EXERCISE BRIEF: In the listing below, find the line containing "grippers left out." and the line containing "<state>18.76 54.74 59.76". Repeat exactly those two lines and every line between them.
++++++++++++++++++++
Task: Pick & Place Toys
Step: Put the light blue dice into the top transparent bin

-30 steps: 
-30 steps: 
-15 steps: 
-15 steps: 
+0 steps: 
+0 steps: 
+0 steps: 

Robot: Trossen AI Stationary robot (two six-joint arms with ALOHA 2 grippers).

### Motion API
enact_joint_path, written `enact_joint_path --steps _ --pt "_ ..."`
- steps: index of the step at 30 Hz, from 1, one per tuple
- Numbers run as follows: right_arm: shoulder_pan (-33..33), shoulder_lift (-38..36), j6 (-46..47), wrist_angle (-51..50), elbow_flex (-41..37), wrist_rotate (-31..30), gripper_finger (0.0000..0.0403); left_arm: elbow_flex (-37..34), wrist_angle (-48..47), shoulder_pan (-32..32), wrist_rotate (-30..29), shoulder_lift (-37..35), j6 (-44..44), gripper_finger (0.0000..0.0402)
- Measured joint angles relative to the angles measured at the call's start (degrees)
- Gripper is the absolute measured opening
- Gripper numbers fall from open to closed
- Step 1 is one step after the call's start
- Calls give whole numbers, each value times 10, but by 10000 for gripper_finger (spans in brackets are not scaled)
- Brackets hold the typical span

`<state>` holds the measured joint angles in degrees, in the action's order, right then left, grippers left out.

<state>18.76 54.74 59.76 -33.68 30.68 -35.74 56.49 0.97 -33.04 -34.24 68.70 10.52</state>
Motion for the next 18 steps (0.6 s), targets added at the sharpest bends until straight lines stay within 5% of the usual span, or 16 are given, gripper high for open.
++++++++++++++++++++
EXERCISE RESPONSE:
`<state>` holds the measured joint angles in degrees, in the action's order, right then left, grippers left out.

<state>18.76 54.74 59.76 -33.68 30.68 -35.74 56.49 0.97 -33.04 -34.24 68.70 10.52</state>

The answer was written out completely.